### Task statement
Once the line with "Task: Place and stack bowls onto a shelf" is found in the entries below, print it and each following line exactly, stopping after the line with "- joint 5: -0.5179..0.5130"; print nothing else.
----- Records for the task -----
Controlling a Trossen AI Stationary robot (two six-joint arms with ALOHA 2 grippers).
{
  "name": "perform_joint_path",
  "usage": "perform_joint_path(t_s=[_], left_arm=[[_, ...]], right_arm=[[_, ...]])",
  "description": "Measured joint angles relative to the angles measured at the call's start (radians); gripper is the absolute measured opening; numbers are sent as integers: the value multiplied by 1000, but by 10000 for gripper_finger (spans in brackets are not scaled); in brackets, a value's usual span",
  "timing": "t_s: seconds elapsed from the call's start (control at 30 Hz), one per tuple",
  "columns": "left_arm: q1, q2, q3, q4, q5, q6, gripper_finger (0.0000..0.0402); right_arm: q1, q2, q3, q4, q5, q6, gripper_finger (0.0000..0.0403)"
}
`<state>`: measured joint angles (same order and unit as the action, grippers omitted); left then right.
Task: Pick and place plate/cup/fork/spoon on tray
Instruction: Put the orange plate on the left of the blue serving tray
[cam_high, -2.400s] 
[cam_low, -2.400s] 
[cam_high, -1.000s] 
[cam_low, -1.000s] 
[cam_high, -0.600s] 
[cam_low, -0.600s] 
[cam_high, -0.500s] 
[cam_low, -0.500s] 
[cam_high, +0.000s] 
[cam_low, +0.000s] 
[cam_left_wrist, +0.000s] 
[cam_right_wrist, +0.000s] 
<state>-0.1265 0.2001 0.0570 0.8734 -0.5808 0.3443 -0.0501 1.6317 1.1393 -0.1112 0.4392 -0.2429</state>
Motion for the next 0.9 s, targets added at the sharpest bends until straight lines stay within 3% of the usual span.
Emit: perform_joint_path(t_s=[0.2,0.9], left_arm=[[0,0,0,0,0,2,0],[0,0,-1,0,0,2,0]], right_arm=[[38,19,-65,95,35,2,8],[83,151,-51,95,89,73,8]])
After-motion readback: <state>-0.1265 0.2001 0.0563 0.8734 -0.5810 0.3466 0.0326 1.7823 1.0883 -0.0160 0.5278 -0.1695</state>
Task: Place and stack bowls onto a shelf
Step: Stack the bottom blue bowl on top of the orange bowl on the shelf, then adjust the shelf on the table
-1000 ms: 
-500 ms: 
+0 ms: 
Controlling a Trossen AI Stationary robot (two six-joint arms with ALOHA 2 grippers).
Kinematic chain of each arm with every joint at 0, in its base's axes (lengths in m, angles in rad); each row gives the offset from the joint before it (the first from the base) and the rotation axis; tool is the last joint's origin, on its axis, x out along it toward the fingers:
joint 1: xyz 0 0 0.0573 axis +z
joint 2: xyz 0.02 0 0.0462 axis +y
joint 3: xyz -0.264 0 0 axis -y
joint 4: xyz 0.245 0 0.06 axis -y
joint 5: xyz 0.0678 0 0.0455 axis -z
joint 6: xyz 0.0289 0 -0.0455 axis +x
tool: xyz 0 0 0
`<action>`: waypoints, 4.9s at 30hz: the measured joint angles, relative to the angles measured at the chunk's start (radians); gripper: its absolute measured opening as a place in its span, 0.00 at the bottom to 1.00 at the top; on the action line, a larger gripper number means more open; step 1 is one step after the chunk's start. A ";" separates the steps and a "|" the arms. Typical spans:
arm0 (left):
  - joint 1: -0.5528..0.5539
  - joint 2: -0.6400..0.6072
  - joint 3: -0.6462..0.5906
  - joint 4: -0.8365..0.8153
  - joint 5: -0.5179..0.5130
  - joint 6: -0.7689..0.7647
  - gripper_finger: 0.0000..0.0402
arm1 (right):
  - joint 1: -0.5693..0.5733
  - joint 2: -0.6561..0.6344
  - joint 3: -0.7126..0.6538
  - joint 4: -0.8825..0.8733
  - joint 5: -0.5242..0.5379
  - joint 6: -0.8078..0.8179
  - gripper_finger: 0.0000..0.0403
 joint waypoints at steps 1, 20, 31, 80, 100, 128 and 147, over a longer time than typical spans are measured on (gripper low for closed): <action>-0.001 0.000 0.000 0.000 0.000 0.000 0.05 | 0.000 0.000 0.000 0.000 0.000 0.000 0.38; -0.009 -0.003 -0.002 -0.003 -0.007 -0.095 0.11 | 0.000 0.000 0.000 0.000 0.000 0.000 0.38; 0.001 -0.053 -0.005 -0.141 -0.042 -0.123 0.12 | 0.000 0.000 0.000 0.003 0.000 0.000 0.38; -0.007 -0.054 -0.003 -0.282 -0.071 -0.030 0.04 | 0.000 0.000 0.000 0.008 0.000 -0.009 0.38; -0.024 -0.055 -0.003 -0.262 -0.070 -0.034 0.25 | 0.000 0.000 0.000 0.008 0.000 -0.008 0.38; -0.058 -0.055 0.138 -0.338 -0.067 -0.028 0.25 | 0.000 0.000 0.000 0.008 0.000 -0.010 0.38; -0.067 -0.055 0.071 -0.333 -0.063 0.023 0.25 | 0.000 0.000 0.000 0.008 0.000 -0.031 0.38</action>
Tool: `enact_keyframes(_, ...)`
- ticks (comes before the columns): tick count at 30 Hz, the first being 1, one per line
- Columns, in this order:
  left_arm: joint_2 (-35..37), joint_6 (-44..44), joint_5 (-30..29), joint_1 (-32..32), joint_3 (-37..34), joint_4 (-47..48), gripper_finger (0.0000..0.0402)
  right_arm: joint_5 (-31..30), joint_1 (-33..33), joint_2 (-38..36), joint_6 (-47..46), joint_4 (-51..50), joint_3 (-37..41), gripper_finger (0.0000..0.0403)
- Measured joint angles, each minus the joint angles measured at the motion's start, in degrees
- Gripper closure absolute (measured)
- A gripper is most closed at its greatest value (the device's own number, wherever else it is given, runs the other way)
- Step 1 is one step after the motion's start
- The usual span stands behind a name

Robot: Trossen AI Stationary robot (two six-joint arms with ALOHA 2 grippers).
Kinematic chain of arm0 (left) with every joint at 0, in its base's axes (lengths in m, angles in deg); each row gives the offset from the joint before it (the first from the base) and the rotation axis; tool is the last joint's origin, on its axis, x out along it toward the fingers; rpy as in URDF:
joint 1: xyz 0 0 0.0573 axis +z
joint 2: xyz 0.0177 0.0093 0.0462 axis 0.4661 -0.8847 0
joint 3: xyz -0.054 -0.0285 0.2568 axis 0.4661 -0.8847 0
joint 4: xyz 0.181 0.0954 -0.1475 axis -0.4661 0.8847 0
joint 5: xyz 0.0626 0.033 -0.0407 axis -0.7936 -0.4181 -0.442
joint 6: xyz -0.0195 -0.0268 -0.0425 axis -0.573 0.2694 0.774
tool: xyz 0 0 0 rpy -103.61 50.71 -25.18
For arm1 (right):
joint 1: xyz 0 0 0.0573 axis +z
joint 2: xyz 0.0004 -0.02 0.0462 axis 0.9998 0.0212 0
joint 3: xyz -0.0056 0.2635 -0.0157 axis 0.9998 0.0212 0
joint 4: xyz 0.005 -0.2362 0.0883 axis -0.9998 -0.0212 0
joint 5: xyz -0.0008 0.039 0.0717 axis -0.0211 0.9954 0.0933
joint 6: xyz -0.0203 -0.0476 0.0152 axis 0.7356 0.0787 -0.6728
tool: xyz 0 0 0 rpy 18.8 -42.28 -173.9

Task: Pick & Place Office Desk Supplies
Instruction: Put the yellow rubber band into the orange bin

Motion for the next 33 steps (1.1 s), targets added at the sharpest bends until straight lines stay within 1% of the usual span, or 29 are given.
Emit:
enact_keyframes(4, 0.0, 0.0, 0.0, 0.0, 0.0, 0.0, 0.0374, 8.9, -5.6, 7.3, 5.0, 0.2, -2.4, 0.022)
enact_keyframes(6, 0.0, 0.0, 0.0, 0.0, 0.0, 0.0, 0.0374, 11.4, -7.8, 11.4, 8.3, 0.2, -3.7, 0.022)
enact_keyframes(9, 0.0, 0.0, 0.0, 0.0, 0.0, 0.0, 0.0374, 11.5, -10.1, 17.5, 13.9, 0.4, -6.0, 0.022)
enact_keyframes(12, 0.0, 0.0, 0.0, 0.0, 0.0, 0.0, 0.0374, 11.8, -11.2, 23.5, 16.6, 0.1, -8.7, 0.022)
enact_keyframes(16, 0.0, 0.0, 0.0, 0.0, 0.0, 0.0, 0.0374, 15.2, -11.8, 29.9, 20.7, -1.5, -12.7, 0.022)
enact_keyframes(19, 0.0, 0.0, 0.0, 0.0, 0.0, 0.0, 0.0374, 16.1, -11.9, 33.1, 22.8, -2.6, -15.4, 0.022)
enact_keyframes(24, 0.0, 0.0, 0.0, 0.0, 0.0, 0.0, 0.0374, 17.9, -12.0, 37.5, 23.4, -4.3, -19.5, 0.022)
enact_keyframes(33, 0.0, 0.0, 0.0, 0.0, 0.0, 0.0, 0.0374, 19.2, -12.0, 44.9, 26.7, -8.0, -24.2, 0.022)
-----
### Response area
Task: Place and stack bowls onto a shelf
Step: Stack the bottom blue bowl on top of the orange bowl on the shelf, then adjust the shelf on the table
-1000 ms: 
-500 ms: 
+0 ms: 
Controlling a Trossen AI Stationary robot (two six-joint arms with ALOHA 2 grippers).
Kinematic chain of each arm with every joint at 0, in its base's axes (lengths in m, angles in rad); each row gives the offset from the joint before it (the first from the base) and the rotation axis; tool is the last joint's origin, on its axis, x out along it toward the fingers:
joint 1: xyz 0 0 0.0573 axis +z
joint 2: xyz 0.02 0 0.0462 axis +y
joint 3: xyz -0.264 0 0 axis -y
joint 4: xyz 0.245 0 0.06 axis -y
joint 5: xyz 0.0678 0 0.0455 axis -z
joint 6: xyz 0.0289 0 -0.0455 axis +x
tool: xyz 0 0 0
`<action>`: waypoints, 4.9s at 30hz: the measured joint angles, relative to the angles measured at the chunk's start (radians); gripper: its absolute measured opening as a place in its span, 0.00 at the bottom to 1.00 at the top; on the action line, a larger gripper number means more open; step 1 is one step after the chunk's start. A ";" separates the steps and a "|" the arms. Typical spans:
arm0 (left):
  - joint 1: -0.5528..0.5539
  - joint 2: -0.6400..0.6072
  - joint 3: -0.6462..0.5906
  - joint 4: -0.8365..0.8153
  - joint 5: -0.5179..0.5130

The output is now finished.